Tumor cells display EMT and lead to enhanced drug resistance, as 14, 15-EET induced breast cancer cells EMT, we examined the role of 14, 15-EET in tumor cells sensitivity to cisplatin. MTT assay showed that 14, 15-EET significantly reduced tumor cells sensitivity to cisplatin, while 14, 15-EEZE reversed 14, 15-EET-induced cisplatin resistance (Fig. 5a). Knocking down of αv or β3 integrin reversed 14, 15-EET-induced tumor cells cisplatin resistance (Fig. 5b). Moreover, both PF562271 and LY294002 were found to reduce 14, 15-EET-induced tumor cells cisplatin resistance (Fig. 5c). These data indicated that integrin αvβ3 and FAK/PI3K/AKT signaling mediate 14, 15-EET-induced breast cancer cells cisplatin resistance.

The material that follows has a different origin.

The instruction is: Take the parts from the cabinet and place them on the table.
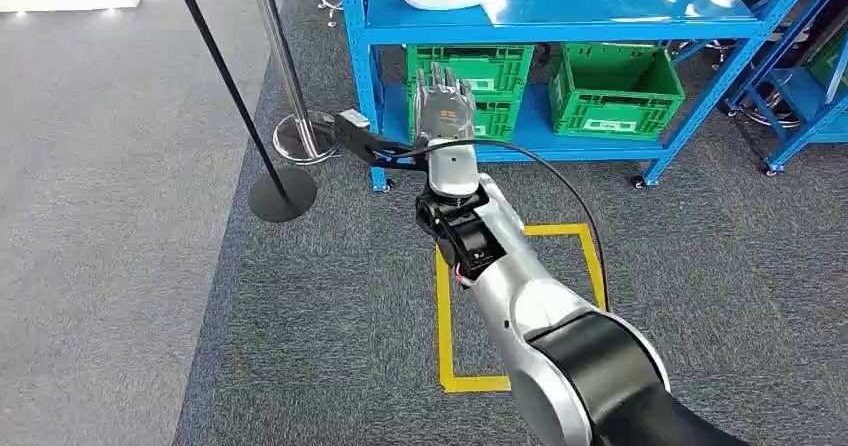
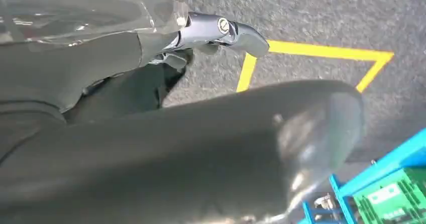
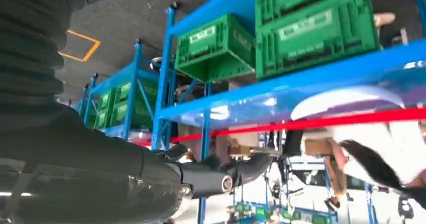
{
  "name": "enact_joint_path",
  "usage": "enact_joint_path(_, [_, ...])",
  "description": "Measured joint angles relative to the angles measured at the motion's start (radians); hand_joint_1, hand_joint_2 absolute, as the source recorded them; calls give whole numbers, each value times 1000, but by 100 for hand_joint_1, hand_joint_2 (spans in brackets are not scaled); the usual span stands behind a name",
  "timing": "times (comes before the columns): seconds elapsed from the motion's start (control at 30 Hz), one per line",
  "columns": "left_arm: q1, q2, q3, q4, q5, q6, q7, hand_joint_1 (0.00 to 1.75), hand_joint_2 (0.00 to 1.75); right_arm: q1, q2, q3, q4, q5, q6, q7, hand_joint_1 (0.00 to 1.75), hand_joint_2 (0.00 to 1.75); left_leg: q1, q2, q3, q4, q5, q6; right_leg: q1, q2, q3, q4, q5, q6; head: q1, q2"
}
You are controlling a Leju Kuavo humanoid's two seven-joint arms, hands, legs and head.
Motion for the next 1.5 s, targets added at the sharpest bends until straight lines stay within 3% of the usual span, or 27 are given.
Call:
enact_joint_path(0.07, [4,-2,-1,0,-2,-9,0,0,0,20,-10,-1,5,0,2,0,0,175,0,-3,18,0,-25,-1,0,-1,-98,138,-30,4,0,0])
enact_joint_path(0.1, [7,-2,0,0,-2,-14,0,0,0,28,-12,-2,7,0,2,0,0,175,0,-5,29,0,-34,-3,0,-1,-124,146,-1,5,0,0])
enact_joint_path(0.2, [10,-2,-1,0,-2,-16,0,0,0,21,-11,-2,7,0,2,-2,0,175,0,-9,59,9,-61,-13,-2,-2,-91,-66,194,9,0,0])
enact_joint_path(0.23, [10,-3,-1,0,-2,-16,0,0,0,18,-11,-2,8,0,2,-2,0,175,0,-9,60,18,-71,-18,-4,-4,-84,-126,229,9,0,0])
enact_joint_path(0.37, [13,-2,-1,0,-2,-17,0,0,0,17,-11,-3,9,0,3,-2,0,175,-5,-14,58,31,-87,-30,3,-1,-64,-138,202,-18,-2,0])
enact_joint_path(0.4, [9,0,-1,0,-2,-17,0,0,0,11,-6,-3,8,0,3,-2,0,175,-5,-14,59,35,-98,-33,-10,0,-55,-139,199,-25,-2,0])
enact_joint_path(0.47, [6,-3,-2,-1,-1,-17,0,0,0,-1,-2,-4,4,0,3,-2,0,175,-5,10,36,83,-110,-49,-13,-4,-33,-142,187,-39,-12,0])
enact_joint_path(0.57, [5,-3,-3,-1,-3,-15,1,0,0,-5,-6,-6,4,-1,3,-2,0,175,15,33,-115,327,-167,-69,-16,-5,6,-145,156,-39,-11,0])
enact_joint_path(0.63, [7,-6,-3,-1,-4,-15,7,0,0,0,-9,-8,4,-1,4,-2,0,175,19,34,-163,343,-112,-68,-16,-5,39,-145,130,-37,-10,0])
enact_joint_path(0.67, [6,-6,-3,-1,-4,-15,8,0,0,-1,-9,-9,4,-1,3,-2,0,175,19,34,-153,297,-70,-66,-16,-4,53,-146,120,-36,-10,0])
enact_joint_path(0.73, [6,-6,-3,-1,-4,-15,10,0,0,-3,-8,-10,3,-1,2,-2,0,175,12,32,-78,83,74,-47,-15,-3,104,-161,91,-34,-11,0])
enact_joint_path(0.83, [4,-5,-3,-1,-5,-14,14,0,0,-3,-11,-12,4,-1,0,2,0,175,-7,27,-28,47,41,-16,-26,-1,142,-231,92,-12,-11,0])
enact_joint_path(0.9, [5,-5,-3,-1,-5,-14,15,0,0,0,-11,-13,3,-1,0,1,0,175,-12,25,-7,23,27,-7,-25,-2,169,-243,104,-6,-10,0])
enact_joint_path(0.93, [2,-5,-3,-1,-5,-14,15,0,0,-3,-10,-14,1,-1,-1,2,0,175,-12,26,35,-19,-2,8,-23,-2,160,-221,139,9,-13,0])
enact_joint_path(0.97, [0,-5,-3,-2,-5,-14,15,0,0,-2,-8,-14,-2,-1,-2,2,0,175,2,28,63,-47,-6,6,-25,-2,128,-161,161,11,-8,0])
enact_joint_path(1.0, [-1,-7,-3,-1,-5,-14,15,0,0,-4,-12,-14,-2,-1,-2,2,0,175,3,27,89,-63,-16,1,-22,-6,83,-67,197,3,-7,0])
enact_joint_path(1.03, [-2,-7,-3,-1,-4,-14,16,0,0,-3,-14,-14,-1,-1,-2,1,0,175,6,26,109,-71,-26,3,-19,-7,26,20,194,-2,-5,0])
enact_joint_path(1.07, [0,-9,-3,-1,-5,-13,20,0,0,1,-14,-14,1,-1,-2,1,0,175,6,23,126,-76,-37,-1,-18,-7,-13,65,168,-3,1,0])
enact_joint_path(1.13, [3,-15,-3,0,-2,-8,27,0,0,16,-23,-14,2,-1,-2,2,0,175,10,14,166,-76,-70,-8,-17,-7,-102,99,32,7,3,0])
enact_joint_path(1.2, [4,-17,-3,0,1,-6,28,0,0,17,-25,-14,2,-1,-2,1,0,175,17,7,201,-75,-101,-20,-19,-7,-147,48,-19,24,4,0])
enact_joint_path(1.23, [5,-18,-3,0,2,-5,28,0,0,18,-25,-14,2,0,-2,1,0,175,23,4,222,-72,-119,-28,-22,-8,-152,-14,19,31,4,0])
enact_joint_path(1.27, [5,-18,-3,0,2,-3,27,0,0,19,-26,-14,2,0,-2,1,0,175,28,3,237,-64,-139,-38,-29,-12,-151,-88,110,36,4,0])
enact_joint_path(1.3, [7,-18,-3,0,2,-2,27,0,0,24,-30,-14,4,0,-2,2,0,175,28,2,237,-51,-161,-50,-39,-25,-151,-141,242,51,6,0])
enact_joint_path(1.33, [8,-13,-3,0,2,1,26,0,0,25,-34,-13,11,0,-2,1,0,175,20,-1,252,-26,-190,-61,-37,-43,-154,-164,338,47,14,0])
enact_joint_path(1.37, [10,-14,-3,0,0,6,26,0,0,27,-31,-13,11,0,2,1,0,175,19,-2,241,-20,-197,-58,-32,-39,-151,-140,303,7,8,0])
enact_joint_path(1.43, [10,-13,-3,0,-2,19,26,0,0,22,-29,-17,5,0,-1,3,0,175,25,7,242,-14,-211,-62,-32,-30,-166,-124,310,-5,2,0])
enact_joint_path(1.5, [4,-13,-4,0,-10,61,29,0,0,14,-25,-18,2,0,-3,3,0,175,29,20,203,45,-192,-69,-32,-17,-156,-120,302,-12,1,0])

We further evaluated the role of 14, 15-EET on MDA-MB-231 cells EMT and cisplatin resistance in xenograft model. In line with our earlier observations, the expression of E-cadherin decreased while the expression of vimentin increased obviously after 14,15-EET treament. (Fig. 6a). The average tumor volume of cisplatin-treated tumors was significantly smaller than that of 14, 15-EET/cisplatin-treated tumors (Fig. 6b, c). Histologic examination of the tumors showed dramatically increased cellularity in the 14, 15-EET/cisplatin-treated compared with cisplatin-treated tumors (Fig. 6d). Immunohistochemical staining of the 14, 15-EET/cisplatin-treated compared with cisplatin-treated tumors showed increased Ki67 levels (Fig. 6d). Whereas 14, 15-EEZE, reversed 14, 15-EET’s effect. These results suggested that 14, 15-EET promotes breast cancer cells EMT and reduces cisplatin sensitivity in vivo.